Die großen US-Banken haben aber ein anderes Problem, das sich in den Zahlen für das zweite Quartal zeigen wird, die ab Freitag veröffentlicht werden. Die relative Ruhe an den Kapitalmärkten führt dazu, dass sich in dem Bereich nicht viel Geld verdienen lässt. Zum Teil haben Analysten daher ihre Gewinnschätzungen während des Quartals schon etwas gesenkt, weil einige Bankchefs über sehr verhaltenes Kapitalmarktgeschäft berichtet hatten.
Alle Augen auf Goldman
Besonderes Augenmerk werden dabei die Ergebnisse von Goldman Sachs auf sich ziehen, die am Dienstag veröffentlicht werden. Die Investmentbank hatte im ersten Quartal überraschend schlecht im Handel verdient und konnte dafür keine überzeugende Erklärung liefern. Inzwischen ist durchgesickert, dass vor allem die starke Positionierung von Goldman im Rohstoffhandel dafür verantwortlich ist. Während Konkurrenten sich dort weitgehend zurückgezogen haben, hält Goldman daran fest. Offenbar hat Konzernchef Lloyd Blankfein vor kurzem intern die Devise ausgegeben, dass dieser Bereich auch künftig zum strategischen Kern gehört. Das heißt: Er will daran festhalten, auch wenn es vorübergehend Probleme damit gibt. Morgan Stanley, der ewige Konkurrent von Goldman, hat dagegen deutlich aufgeholt und verdient vor allem im Aktiengeschäft sehr gut.
Analyst George David von der Researchfirma Baird erwartet „gemischte Quartalsergebnisse, weil die Zinsmarge sich erweitert hat, aber dem ein träges Kreditwachstum und schwächere Trends an den Kapitalmärkten gegenüberstehen“. Er sieht JP Morgan und Bank of America als relativ teuer an und zieht die Papiere von Wells Fargo vor.
Die Analysten des Researchhauses Keefe, Bruyette & Woods (KBW) überschreiben ihre Vorschau mit: „Niedrige Erwartungen, aber die Realität könnte überraschen.“ Sie fahren fort: „Nach unserer Einschätzung sind die Erwartungen der Investoren für die Quartalsergebnisse niedrig, weil die Bankmanager sie auf ein schwächeres Umfeld für den Handel vorbereitet haben und weil die niedrigen langfristigen Zinsen die Margen belasten könnten.“ KBW hofft jedoch, dass das Kreditwachstum besser als erwartet ausfällt, und verweist auf das nach der Wahl von US-Präsident Trump immer noch hohe Vertrauen der Verbraucher und der Geschäftsleute.
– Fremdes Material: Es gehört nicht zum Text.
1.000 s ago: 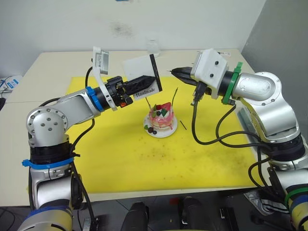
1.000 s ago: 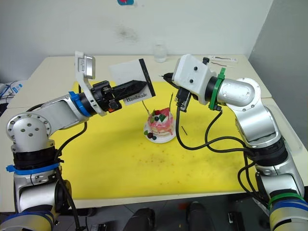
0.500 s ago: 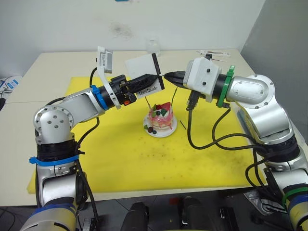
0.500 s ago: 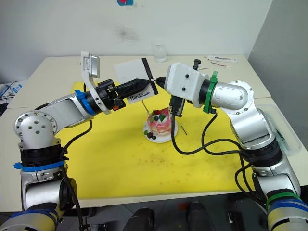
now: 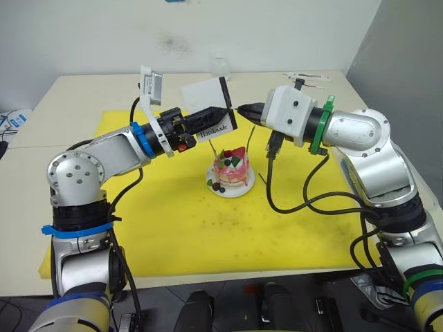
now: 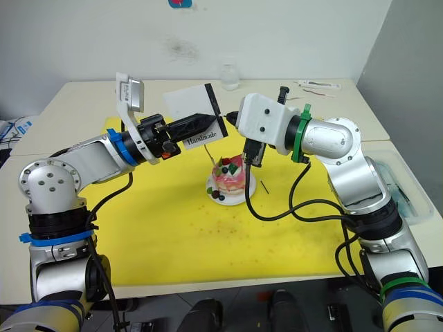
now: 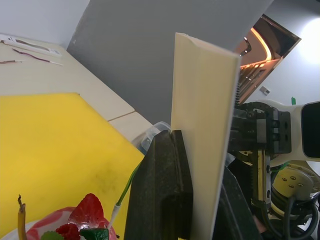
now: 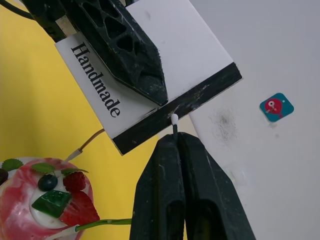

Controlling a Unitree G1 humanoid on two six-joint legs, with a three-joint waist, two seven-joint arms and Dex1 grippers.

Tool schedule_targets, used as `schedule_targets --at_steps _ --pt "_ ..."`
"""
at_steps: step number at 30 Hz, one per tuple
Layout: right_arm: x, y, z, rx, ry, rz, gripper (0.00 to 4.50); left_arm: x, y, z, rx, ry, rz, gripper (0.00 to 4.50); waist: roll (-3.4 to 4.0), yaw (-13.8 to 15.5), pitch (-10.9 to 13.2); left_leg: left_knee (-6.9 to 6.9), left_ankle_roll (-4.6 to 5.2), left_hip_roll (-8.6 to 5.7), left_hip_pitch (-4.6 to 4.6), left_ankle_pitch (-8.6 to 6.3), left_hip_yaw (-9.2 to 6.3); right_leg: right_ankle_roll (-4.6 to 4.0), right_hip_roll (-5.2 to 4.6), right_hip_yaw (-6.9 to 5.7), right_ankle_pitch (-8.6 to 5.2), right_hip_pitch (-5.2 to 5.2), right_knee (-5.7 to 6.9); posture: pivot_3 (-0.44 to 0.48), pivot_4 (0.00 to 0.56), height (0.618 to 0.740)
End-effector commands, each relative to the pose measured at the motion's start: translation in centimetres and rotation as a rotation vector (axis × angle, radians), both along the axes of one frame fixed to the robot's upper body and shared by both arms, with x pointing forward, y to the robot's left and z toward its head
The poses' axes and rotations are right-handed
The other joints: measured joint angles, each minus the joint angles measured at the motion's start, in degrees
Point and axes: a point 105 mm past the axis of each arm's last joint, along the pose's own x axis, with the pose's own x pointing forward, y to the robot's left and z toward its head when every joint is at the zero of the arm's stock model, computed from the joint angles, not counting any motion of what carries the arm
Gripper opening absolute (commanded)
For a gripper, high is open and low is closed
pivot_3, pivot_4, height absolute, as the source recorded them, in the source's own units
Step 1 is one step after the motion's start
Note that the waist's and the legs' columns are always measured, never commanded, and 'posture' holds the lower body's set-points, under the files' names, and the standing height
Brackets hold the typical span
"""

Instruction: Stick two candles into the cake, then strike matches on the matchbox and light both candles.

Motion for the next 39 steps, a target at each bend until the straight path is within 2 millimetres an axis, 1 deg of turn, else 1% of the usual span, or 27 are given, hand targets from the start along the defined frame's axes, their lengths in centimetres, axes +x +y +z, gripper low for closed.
schedule_targets --at_steps 1,2,4,5,6,8,9,10,13,15,17,20,22,24,26,28,31,35,39 --pt "-1.2 0.5 -1.4 -0.141 -0.019 0.071 0.04 -0.7 0.0 4.6 -0.137 -0.113 -0.041 0.0 -0.01 0.14 0.0 0.0 0.01 0.0 0.0 0.0 0.0 0.01 0.0 0.0 -0.01 0.01 -0.01 0.0 0.15 0.74" --pt "-1.6 0.2 -2.3 -0.204 -0.002 0.094 0.04 -0.3 1.3 7.4 -0.231 -0.151 -0.016 0.0 -0.04 0.19 0.02 0.01 0.02 -0.01 -0.02 -0.01 -0.02 0.06 0.0 -0.02 -0.04 0.01 -0.01 0.0 0.15 0.74" --pt "-2.2 -0.4 -3.0 -0.26 0.022 0.116 0.04 0.4 4.2 11.5 -0.373 -0.194 0.054 0.0 -0.33 0.26 0.17 0.07 0.03 0.01 -0.07 -0.02 -0.12 0.19 0.01 -0.13 -0.1 0.0 0.0 0.0 0.15 0.74" --pt "-2.4 -0.6 -3.0 -0.268 0.027 0.119 0.04 0.7 5.2 12.5 -0.411 -0.2 0.082 0.0 -0.36 0.17 0.18 0.07 0.04 0.08 -0.07 -0.02 -0.14 0.21 0.1 -0.14 -0.05 0.0 -0.06 0.0 0.15 0.74" --pt "-2.4 -0.9 -3.0 -0.27 0.03 0.116 0.04 0.8 6.0 12.9 -0.422 -0.2 0.096 0.0 -0.32 -0.12 0.18 0.07 0.03 0.07 -0.08 -0.02 -0.12 0.21 0.1 -0.12 -0.05 0.01 -0.06 0.0 0.15 0.74" --pt "-1.9 -1.5 -2.6 -0.256 0.034 0.093 0.04 0.8 6.6 11.3 -0.337 -0.192 0.131 0.0 0.07 -0.86 -0.03 0.01 -0.02 0.02 0.09 0.01 0.18 0.21 -0.01 0.1 -0.04 0.0 -0.06 0.0 0.15 0.74" --pt "-1.8 -1.7 -2.4 -0.25 0.034 0.085 0.04 0.8 6.7 10.6 -0.31 -0.185 0.14 0.0 0.24 -0.94 -0.13 -0.01 -0.14 -0.06 0.25 0.07 0.29 0.21 -0.07 0.26 -0.04 0.06 -0.03 0.0 0.15 0.74" --pt "-1.4 -1.7 -1.8 -0.213 0.03 0.07 0.04 0.8 6.5 9.6 -0.287 -0.169 0.146 0.0 0.26 -0.89 -0.13 -0.08 -0.17 -0.06 0.4 0.09 0.42 0.21 -0.12 0.32 -0.05 0.16 -0.02 0.0 0.15 0.74" --pt "-0.5 -1.4 -0.1 -0.12 0.009 0.048 0.04 0.7 6.2 7.4 -0.23 -0.149 0.166 0.0 0.05 -0.61 -0.01 -0.16 -0.02 0.0 0.53 0.0 0.4 0.27 -0.08 0.23 -0.09 0.34 -0.04 0.0 0.15 0.74" --pt "-0.2 -1.3 0.7 -0.084 -0.005 0.042 0.04 0.7 6.4 6.7 -0.23 -0.135 0.185 0.0 -0.18 -0.38 0.11 -0.03 0.01 0.04 0.34 -0.01 0.16 0.25 -0.01 0.07 -0.07 0.26 -0.03 0.0 0.15 0.74" --pt "0.3 -1.0 1.8 -0.044 -0.034 0.032 0.04 0.6 6.6 5.8 -0.212 -0.122 0.203 0.0 -0.21 -0.14 0.1 0.07 -0.08 0.07 0.05 0.04 0.08 0.13 0.05 0.03 0.12 0.02 -0.02 0.0 0.15 0.74" --pt "1.3 -0.4 3.2 -0.019 -0.082 0.023 0.04 0.5 7.2 4.0 -0.167 -0.097 0.25 0.0 -0.2 -0.11 0.1 0.04 -0.21 0.05 0.05 0.12 0.1 -0.04 0.03 0.04 0.23 0.02 -0.02 0.0 0.15 0.74" --pt "2.6 0.6 3.6 -0.044 -0.12 0.015 0.04 0.4 8.1 2.8 -0.157 -0.076 0.29 0.0 -0.2 -0.18 0.1 0.01 -0.21 0.05 0.08 0.12 0.13 -0.04 0.02 0.07 0.23 0.01 -0.02 0.0 0.15 0.74" --pt "3.6 1.7 3.3 -0.099 -0.153 0.023 0.04 0.4 8.9 2.1 -0.161 -0.063 0.33 0.0 -0.2 -0.39 0.1 0.0 -0.21 0.08 0.08 0.12 0.15 -0.06 0.06 0.07 0.24 -0.01 -0.02 0.0 0.15 0.74" --pt "4.4 2.7 2.2 -0.189 -0.177 0.037 0.04 0.6 9.8 1.5 -0.163 -0.055 0.375 0.0 -0.2 -0.28 0.1 -0.02 -0.21 0.11 0.06 0.12 0.12 -0.08 0.09 0.04 0.24 -0.02 -0.03 0.0 0.15 0.74" --pt "5.0 3.2 1.0 -0.267 -0.185 0.054 0.04 0.6 10.2 1.0 -0.157 -0.049 0.4 0.0 -0.2 -0.25 0.1 -0.03 -0.21 0.11 0.06 0.12 0.12 -0.09 0.1 0.03 0.25 -0.03 -0.03 0.0 0.15 0.74" --pt "5.1 4.0 -0.7 -0.359 -0.196 0.106 0.04 0.5 10.2 0.5 -0.148 -0.043 0.413 0.0 -0.2 -0.02 0.1 -0.02 -0.22 0.07 0.02 0.12 0.12 -0.1 0.06 0.05 0.25 -0.02 -0.08 0.0 0.15 0.74" --pt "4.9 4.7 -1.6 -0.396 -0.202 0.15 0.04 0.3 10.1 0.3 -0.14 -0.044 0.417 0.0 -0.21 -0.05 0.1 0.01 -0.24 0.01 -0.06 0.13 0.12 -0.1 -0.01 0.05 0.26 -0.03 -0.12 0.0 0.15 0.74" --pt "4.7 5.3 -1.9 -0.39 -0.195 0.181 0.04 0.1 10.1 0.2 -0.135 -0.044 0.419 0.0 -0.2 -0.17 0.1 -0.03 -0.25 0.04 -0.02 0.13 0.11 -0.1 0.0 0.03 0.26 -0.04 -0.1 0.0 0.15 0.74"
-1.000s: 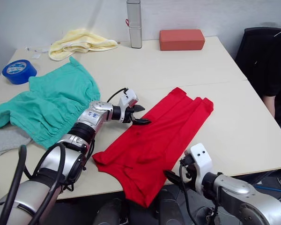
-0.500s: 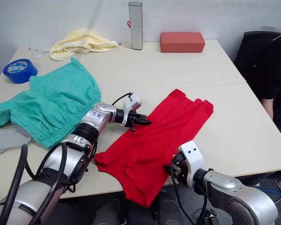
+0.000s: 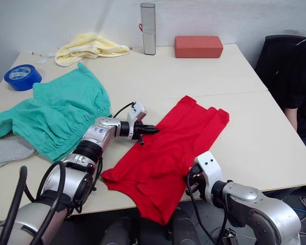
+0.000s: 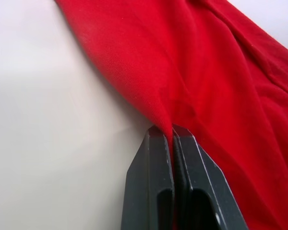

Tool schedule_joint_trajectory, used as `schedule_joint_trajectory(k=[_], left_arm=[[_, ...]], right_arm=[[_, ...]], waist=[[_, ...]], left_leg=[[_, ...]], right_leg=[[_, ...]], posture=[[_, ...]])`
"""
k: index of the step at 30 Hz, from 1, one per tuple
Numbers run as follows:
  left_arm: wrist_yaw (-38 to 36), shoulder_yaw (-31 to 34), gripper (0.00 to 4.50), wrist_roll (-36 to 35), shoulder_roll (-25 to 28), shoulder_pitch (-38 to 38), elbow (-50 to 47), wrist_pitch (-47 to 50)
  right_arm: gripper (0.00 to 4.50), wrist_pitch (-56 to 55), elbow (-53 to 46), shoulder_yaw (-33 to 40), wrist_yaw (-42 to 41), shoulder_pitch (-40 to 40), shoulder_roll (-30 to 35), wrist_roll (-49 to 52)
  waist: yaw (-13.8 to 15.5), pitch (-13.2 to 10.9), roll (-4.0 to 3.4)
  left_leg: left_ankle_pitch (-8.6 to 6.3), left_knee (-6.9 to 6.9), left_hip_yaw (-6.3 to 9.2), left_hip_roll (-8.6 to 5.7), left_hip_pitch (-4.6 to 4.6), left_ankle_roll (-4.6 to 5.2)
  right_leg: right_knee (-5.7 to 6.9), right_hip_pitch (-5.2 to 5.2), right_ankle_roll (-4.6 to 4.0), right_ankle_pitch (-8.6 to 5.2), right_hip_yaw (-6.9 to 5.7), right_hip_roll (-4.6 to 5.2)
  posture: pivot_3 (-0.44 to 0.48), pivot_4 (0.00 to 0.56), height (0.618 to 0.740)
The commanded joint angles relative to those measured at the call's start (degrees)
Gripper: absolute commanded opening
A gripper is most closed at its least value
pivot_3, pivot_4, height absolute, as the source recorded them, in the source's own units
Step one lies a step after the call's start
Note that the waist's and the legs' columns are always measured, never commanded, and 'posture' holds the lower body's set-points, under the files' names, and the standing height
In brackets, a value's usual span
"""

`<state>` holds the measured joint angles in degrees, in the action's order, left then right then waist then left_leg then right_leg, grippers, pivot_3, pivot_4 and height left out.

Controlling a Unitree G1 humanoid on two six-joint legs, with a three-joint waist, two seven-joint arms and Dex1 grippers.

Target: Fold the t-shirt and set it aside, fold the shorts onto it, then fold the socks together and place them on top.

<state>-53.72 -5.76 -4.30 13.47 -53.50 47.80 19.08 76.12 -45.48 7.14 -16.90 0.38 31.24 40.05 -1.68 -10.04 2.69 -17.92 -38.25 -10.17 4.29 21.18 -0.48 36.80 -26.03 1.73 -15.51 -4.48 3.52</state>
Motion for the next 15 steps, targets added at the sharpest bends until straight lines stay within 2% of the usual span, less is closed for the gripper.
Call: schedule_joint_trajectory(k=[1,10,15], left_arm=[[2.5,1.3,0.00,-0.8,1.2,2.8,-6.3,3.9],[13.1,6.3,0.00,-5.7,0.0,13.5,-29.4,17.7],[18.0,5.5,0.00,-7.6,-1.7,20.6,-43.9,25.2]], right_arm=[[0.03,-2.5,2.2,1.0,-2.0,-1.6,3.4,-1.4],[0.03,-8.9,11.6,-1.9,-9.4,-8.6,12.4,-4.7],[0.03,-13.0,17.2,-4.1,-14.6,-11.5,16.5,-6.7]], waist=[[0.0,0.0,0.00],[0.1,0.0,-0.01],[0.2,0.0,-0.03]], left_leg=[[0.00,0.00,0.01,0.00,-0.01,0.00],[0.12,0.02,0.03,0.06,0.01,-0.21],[0.19,0.02,0.03,0.18,0.02,-0.33]], right_leg=[[0.00,0.01,0.00,0.00,-0.01,0.00],[-0.01,0.01,0.00,0.00,0.01,0.05],[-0.03,0.02,0.01,0.00,0.00,0.07]], posture=[[0.000,0.150,0.740],[0.000,0.150,0.740],[0.000,0.150,0.740]])
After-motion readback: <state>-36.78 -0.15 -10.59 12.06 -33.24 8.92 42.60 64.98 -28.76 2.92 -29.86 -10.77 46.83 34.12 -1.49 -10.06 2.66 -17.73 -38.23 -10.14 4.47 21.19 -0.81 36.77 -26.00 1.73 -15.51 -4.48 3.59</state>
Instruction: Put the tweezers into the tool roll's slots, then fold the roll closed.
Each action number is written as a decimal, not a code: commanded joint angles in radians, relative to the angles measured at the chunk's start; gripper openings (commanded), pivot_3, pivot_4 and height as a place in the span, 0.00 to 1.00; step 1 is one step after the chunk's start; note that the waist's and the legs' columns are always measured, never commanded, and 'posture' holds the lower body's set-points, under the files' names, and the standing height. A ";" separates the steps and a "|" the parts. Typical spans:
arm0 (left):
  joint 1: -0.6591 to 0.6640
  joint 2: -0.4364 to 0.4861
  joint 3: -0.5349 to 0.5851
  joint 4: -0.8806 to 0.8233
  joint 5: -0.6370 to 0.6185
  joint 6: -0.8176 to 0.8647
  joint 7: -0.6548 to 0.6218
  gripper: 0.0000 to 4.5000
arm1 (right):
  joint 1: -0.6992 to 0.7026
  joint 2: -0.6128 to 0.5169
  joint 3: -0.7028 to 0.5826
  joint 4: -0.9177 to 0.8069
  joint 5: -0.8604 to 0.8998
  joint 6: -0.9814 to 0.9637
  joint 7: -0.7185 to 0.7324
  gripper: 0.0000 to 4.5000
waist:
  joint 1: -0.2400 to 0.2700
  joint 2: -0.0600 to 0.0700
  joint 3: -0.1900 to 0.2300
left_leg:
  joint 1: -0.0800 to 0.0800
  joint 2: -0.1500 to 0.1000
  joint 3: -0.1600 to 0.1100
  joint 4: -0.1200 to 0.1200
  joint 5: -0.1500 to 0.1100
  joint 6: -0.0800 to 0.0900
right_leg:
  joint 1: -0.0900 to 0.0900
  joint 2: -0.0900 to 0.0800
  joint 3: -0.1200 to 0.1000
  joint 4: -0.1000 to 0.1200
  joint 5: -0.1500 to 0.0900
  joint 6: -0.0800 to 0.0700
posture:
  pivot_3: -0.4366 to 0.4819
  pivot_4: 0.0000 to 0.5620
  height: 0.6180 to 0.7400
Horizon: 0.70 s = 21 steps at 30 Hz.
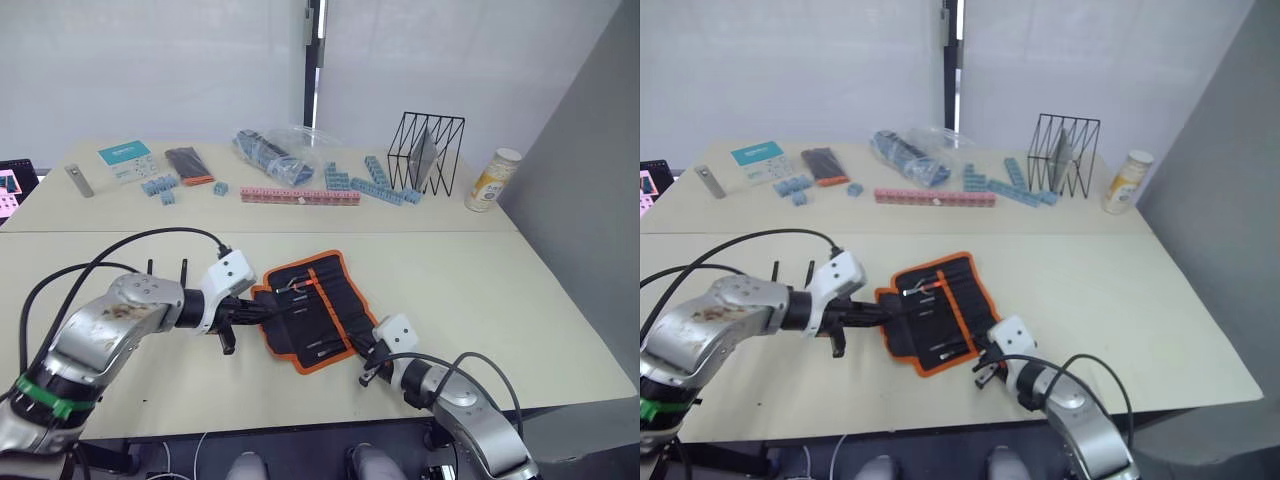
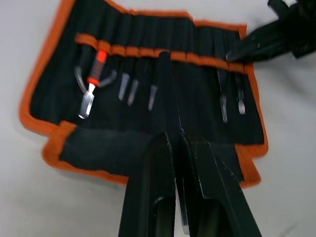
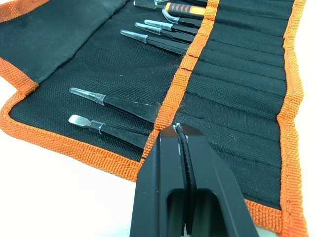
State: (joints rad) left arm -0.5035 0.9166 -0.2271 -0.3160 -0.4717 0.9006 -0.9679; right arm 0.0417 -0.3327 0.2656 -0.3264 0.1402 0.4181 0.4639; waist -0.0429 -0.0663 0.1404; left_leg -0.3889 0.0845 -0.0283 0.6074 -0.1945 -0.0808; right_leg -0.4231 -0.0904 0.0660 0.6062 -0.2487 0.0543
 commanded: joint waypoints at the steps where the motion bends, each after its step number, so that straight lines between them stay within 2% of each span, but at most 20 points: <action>1: -0.092 0.001 -0.081 0.017 0.041 0.019 -0.059 0.01 | 0.049 -0.011 0.033 0.118 -0.041 0.096 -0.022 0.00 | -0.001 0.000 0.000 | 0.000 0.000 0.000 0.000 0.000 0.000 | 0.000 0.000 0.000 0.000 0.000 0.000 | 0.48 0.27 0.81; 8: -0.180 -0.025 -0.218 0.073 0.141 0.021 -0.091 0.01 | 0.055 -0.008 0.031 0.109 -0.042 0.102 -0.036 0.00 | -0.002 0.000 0.000 | -0.001 0.000 0.000 0.000 0.000 0.000 | 0.000 0.001 0.000 -0.002 0.000 0.000 | 0.48 0.27 0.81; 12: -0.226 -0.074 -0.246 0.096 0.176 0.040 -0.078 0.01 | 0.065 -0.007 0.032 0.101 -0.041 0.102 -0.041 0.00 | 0.002 0.000 0.001 | -0.001 0.000 0.000 0.000 0.000 0.000 | 0.001 0.000 0.000 -0.002 0.000 0.000 | 0.48 0.27 0.81; 21: -0.279 -0.118 -0.324 0.104 0.278 0.036 -0.075 0.01 | 0.083 0.002 0.035 0.086 -0.038 0.108 -0.058 0.00 | 0.002 0.002 0.002 | -0.001 0.000 0.000 0.000 0.001 0.001 | 0.001 0.001 0.001 -0.001 0.000 0.000 | 0.48 0.27 0.81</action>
State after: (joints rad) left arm -0.7540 0.8065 -0.5490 -0.2006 -0.2119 0.9379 -1.0419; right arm 0.0696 -0.3210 0.2678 -0.3514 0.1402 0.4181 0.4282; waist -0.0408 -0.0647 0.1421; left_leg -0.3903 0.0842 -0.0286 0.6076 -0.1939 -0.0798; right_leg -0.4219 -0.0893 0.0668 0.6054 -0.2486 0.0545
Die Experten erwarten, dass sich die „kreditadjustierte Zinsmarge“ der Branche verbessert. Damit gemeint ist der Unterschied zwischen den Zinsen für Kreditkunden und Sparer, korrigiert um einen Faktor für die Qualität der Kredite. KBW hat die zuvor abgesenkten Prognosen inzwischen wieder etwas angehoben. Die Analysten empfehlen Bank of America und Wells Fargo. Bei Bank of America erwarten sie weitere Erfolge bei der Kostensenkung. „Für Wells sehen wir eine Erholung des Kreditwachstums voraus, das die Bedenken wegen des verlorenen Momentums bei dem Unternehmen zerstreuen sollte“, heißt es weiter. Die Bank hatte durch einen Skandal im Vertrieb Kunden verloren.